There is major difference between Null Object pattern and Option types.

Null Object is pure OOP (thus no generics) pattern, where one object implements abstract class / interface in such a way, that calling the method through the interface is same as not calling the method at all. That means the caller has no idea that type of instance is a Null object. So these two cases are equivalent:

// without null object
IInterface obj = null;
if(obj != null)
    obj.method()

// with null object
IInterface obj = new NullObject();
obj.method()

Option types on the other hand are type-safe way to ensure the caller of the method knows that there is possibility that variable might contain “no valid value”. This gives compiler power to either warn or error when programmer tries to call method on variable, that might contain null.

[PSEUDOCODE (that looks like C#)]
// case A
Option<IInterface> obj = getObject();
obj.Method() // ERROR, possible "Null reference exception"

// case B
Option<IInterface> obj = getObject();
if (obj.HasValue)
    obj.Method() // OK, compiler knows that obj has valid value thanks to the if

But I believe option types don’t make much sense in language, that doesn’t have them as language feature (eg. most OOP languages), because compiler is not implemented as to detect such things as the first case (unless you use some kind of static code correctness checking). So you gain nothing against normal null check. Null object pattern on the other hand is natural in all OOP languages. Even those without generics.

Good example of OOP language having support of Option type is C#’ Nullable. You know value types always have valid value and Nullable allows you to specify cases where variable might not contain valid value. But this is only for value types.

Option is isomorphic to a collection which can only ever be empty or contain a single element. So, you implement it the same way you would any other collection.

If you can implement a list, set, map, tree, heap, stack, array, trie, treap etc. in your language, then you can implement Option in exactly the same way.

See AS3Commons Collections for a comprehensive collections framework implemented in ActionScript. (Note: it doesn’t seem to be as powerful as Scala’s, but it can at least compare favorably with Java’s.) In essence, without parametric polymorphism, you lose type-safety, the same way you do with Java 1.1, .NET 1.0, C, Pascal, Modula, etc.

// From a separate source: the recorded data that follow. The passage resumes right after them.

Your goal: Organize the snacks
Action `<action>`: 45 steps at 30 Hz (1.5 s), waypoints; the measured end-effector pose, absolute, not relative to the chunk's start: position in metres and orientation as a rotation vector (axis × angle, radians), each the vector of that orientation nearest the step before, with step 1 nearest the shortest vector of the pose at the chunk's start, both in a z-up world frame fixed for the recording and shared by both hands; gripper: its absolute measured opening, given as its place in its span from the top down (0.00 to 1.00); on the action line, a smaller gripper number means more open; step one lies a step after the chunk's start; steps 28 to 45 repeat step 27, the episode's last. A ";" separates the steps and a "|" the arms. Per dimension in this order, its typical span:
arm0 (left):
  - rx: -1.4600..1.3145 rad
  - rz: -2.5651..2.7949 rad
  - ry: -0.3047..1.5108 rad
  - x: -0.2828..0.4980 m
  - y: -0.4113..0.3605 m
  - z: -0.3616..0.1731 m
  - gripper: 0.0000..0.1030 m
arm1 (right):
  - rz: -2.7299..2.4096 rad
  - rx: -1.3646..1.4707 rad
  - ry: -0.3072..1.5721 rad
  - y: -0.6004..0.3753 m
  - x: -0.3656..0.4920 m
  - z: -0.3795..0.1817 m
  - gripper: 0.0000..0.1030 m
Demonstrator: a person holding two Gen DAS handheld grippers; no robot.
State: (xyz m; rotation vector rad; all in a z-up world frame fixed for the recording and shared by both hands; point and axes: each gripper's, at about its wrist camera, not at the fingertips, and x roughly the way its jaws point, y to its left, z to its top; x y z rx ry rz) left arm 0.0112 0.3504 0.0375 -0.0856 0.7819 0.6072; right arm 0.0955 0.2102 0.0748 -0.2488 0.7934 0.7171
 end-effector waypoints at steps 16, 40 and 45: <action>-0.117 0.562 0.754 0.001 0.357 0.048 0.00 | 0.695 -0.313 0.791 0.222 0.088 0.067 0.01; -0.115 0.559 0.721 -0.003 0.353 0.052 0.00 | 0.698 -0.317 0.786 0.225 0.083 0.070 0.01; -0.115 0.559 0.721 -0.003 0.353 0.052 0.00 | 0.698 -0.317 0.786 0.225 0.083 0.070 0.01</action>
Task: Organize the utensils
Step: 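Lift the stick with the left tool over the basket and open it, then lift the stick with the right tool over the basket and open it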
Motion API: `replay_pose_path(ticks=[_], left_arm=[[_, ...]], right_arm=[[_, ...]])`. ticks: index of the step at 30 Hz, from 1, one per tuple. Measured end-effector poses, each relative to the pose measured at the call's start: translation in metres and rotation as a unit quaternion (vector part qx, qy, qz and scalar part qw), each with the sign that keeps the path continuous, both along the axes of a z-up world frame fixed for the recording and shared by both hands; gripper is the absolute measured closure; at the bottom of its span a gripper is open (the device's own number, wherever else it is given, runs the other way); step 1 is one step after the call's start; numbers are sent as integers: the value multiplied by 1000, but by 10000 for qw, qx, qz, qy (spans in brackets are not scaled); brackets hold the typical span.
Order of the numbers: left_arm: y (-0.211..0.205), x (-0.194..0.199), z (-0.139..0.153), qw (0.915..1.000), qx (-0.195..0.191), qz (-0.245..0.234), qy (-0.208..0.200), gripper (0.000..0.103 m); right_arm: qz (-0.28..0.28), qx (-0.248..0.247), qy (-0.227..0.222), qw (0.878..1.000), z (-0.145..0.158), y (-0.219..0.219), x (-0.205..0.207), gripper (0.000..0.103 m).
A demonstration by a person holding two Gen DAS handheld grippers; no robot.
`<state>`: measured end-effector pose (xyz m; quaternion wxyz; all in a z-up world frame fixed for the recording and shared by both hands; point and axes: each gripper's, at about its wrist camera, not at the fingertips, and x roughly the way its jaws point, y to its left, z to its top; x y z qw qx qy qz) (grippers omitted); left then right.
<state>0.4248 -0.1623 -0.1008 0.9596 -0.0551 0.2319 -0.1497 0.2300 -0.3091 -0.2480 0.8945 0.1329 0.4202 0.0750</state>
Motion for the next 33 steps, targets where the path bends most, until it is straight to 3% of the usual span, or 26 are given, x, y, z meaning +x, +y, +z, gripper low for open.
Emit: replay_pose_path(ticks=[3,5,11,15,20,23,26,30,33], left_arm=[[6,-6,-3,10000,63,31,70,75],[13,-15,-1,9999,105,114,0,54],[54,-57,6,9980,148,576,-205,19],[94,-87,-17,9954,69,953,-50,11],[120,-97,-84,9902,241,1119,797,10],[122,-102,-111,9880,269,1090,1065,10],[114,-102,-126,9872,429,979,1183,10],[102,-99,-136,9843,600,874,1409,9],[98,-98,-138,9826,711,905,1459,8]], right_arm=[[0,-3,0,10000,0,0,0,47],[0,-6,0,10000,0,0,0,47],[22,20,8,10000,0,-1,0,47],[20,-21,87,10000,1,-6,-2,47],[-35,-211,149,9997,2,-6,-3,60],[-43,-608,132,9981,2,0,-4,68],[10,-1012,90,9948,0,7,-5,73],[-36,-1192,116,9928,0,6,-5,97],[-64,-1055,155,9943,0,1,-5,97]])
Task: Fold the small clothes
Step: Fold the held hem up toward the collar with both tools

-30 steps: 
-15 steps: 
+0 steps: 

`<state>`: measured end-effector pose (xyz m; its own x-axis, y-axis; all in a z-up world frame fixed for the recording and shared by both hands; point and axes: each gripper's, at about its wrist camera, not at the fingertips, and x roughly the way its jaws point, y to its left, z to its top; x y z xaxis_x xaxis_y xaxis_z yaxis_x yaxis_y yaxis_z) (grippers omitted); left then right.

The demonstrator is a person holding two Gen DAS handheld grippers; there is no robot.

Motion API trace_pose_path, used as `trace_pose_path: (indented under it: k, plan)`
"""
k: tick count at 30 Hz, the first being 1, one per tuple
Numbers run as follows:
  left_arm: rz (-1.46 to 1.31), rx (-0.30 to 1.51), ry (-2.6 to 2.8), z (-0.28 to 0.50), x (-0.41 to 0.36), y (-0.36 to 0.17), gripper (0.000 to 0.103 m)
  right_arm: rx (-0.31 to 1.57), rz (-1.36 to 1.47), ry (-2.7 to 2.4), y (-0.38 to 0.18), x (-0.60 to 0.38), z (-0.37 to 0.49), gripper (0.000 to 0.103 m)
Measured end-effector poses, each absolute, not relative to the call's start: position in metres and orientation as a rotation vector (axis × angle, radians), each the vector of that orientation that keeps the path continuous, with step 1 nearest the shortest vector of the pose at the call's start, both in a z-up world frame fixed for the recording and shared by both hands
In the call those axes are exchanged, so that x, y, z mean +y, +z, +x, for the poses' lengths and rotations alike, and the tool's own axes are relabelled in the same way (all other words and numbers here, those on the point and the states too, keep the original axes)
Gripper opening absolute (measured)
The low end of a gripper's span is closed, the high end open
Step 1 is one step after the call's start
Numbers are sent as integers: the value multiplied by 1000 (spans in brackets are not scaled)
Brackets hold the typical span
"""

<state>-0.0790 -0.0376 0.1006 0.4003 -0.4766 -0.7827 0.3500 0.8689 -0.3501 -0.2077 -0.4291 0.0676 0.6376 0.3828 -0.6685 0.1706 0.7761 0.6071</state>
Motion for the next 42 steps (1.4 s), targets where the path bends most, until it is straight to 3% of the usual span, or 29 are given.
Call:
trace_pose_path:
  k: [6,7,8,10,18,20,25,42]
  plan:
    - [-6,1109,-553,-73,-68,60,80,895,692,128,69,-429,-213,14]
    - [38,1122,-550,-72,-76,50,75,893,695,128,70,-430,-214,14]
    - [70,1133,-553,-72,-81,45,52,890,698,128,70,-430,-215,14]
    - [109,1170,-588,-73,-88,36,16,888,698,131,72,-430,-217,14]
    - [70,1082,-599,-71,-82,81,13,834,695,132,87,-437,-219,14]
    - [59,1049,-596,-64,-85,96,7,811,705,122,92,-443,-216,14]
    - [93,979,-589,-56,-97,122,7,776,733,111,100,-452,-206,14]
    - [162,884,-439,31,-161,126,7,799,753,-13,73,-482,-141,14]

The purpose of option types is to let the compiler know exactly where a value may be empty in a language where null simply does not exist (typical for any language that supports algebraic data types). This way, the compiler can give compiler-time errors if you forget to check for emptyness. Here’s an example in Rust, an imperative language with a C-like syntax:

let my_number : Option<int> = read_number();
return 2 * my_number;          // compile error

This won’t compile because my_number does not contain an int but an Option<int> (i.e. an int that may be empty). The compiler does not allow multiplication on Option<int>.

Therefore, it is necessary to pattern match my_number in order to extract its value:

let my_number : Option<int> = read_number();
match (my_number) {
    Some(my_actual_number) =>
        return Some(2 * my_actual_number);  // ok
    None ->
        return None;                        // fallback if it's empty

The pattern matching forces the programmer to handle every possible scenario: in this case, the None case. This is how it prevents the typical “forgot to check for null” problem.

However, in a language where null is pervasive, option types aren’t nearly as useful since everything can already be null anyway. Therefore the compiler can’t really help you (since inferring the nullability would require solving the halting problem).

The null object pattern not the same thing, but it is a related concept.

In languages that have first-class support for option types, one is permitted to apply an operation to the internal object inside the option type, if it exists. It serves as a shortcut for the common activity of “do X to the object, but if it’s empty then forget about it”. This process is typically called “mapping” and this operation can be defined for all option types.

The map operation takes an option object (Option<T>), as well as a function that can act on the internal object (T -> R), and produces the result of the function wrapped in an option object (Option<R>).

In fact, the example above can be rewritten much more succinctly using a map combined with an anonymous function:

let my_number : Option<int> = read_number();
return my_number.map(
    // use anonymous function to specify what to do
    |my_actual_number| 2 * my_actual_number
);

Map can be thought of as a recipe that:

• If the option object is not empty, then apply the provided function and return the result in a Some(...).
• If the option object is in fact empty, then do nothing and just return None.

In the null object pattern, one uses a “null” class that possesses same methods as the non-null class (they could be siblings in the inheritance hierarchy), but arranged in such a way that the operations on the “null” class simply do nothing. Hence, the null object pattern is similar in that it accomplishes this same goal, albeit in a different, more object-oriented/duck-typing way.